AI Let Me Interview 200 Users in a Week. Then I Realized I Was Still Asking the Wrong Questions.

At Sonic Linker, I thought AI would help me scale discovery. It did, but not in the way I expected. Turns out, speed without better questions just means you build the wrong thing faster.

I remember the exact moment I realized AI had changed product discovery for me. It was 2 AM, and I was reading through synthesized interview notes from 40 customer conversations that happened over three days. Normally, scheduling those calls alone would have taken two weeks.

But here's the thing: I was reading them, nodding along, and still had no idea what to build next.

That's when it hit me. AI didn't solve my discovery problem. It just exposed how shallow my questions were in the first place.

The Speed Trap (And Why I Fell Into It)

When we were building Sonic Linker, I got access to tools that could transcribe calls, pull out themes, even draft follow-up questions based on what users said. I thought I'd struck gold. Instead of talking to 5 users a week, I could talk to 20. Instead of spending hours in Notion tagging quotes, I could get a summary in 10 minutes.

So I did exactly that. I scheduled more calls. I ran more surveys. I had AI analyze support tickets and pull out feature requests. Within a month, I had this massive corpus of "user insights."

And our product still wasn't connecting.

The issue wasn't volume. It was that I was asking surface-level questions at scale. "What features do you want?" and "How do you currently solve this problem?" are fine questions, but they don't get you to the why behind the behavior. AI made me really good at collecting answers. It didn't make me better at asking the questions that mattered.

At Finvestfx, I'd spent months talking to treasury teams about their workflows. Those conversations were slow, manual, painful to synthesize. But because I couldn't do 50 of them, I had to go deep on each one. I'd ask follow-ups. I'd sit in on their actual processes. I'd watch them get frustrated with their tools and ask what was happening in that exact moment.

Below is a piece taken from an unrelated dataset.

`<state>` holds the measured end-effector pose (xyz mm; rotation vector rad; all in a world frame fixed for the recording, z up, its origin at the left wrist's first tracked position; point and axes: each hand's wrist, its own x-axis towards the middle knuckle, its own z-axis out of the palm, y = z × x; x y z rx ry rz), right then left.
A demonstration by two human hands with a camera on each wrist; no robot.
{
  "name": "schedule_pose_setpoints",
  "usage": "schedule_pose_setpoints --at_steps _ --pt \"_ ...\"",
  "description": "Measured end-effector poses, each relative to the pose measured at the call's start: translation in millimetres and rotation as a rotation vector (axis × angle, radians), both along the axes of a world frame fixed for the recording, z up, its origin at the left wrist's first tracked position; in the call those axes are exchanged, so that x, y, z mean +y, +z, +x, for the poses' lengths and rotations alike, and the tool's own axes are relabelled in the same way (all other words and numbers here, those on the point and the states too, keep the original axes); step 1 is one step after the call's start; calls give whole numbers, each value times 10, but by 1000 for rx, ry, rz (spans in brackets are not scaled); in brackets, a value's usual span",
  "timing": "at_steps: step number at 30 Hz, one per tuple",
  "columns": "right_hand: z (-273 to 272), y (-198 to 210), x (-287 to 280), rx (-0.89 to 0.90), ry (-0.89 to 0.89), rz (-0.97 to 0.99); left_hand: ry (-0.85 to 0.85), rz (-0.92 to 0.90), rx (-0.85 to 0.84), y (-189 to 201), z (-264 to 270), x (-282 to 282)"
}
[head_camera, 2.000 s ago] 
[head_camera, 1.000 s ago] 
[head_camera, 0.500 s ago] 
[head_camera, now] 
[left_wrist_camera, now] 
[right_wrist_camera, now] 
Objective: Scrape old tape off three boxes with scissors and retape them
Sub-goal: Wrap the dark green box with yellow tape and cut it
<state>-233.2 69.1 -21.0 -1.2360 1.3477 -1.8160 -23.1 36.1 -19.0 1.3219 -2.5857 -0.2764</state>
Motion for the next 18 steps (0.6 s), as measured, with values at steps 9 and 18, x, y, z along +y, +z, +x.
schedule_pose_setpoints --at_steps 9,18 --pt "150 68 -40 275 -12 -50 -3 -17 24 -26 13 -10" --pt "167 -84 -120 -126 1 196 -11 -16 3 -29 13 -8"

With AI speeding things up, I lost that. I got breadth, but I traded away depth without realizing it.

What Actually Changed (Once I Stopped Chasing Volume)

I started using AI differently. Instead of summarizing 40 calls into themes, I'd feed it one conversation and ask it to find the moments where the user hesitated, contradicted themselves, or got emotional. Those were the moments that mattered.

For example, we were building a feature for automated link generation at Sonic Linker. Users kept saying they wanted "more customization options." AI dutifully tagged that as a top request across 30 interviews. But when I went back and listened to the actual moments people said it, half of them were talking about branding and half were talking about URL parameters. Totally different problems, same words.

AI helped me catch that, but only because I asked it to look for inconsistencies, not consensus.

I also started using it to prep better questions. I'd upload past research, competitive teardowns, and usage data, then ask it to generate hypotheses about why users were churning or not adopting a feature. Those hypotheses became my interview guide. Instead of "Do you like this feature?", I'd ask "You used this twice in the first week, then stopped. What happened?"

Way more useful. Way harder to get at scale without AI helping me connect the dots across data sources.

The Real Shift Isn't Speed, It's Connecting the Dots Faster

Here's what I think is actually changing. Discovery used to be this linear thing: talk to users, synthesize notes, form a hypothesis, validate it, build. That cycle took weeks. AI compresses that cycle, but only if you use it to iterate on your understanding, not just collect more data.

At Sonic Linker, we'd ship a feature, watch the usage data, have AI pull out the users who dropped off, and within 24 hours, I'd have interview invites going out to those specific people with questions about what broke in their workflow. That feedback loop used to take a month. Now it's a week.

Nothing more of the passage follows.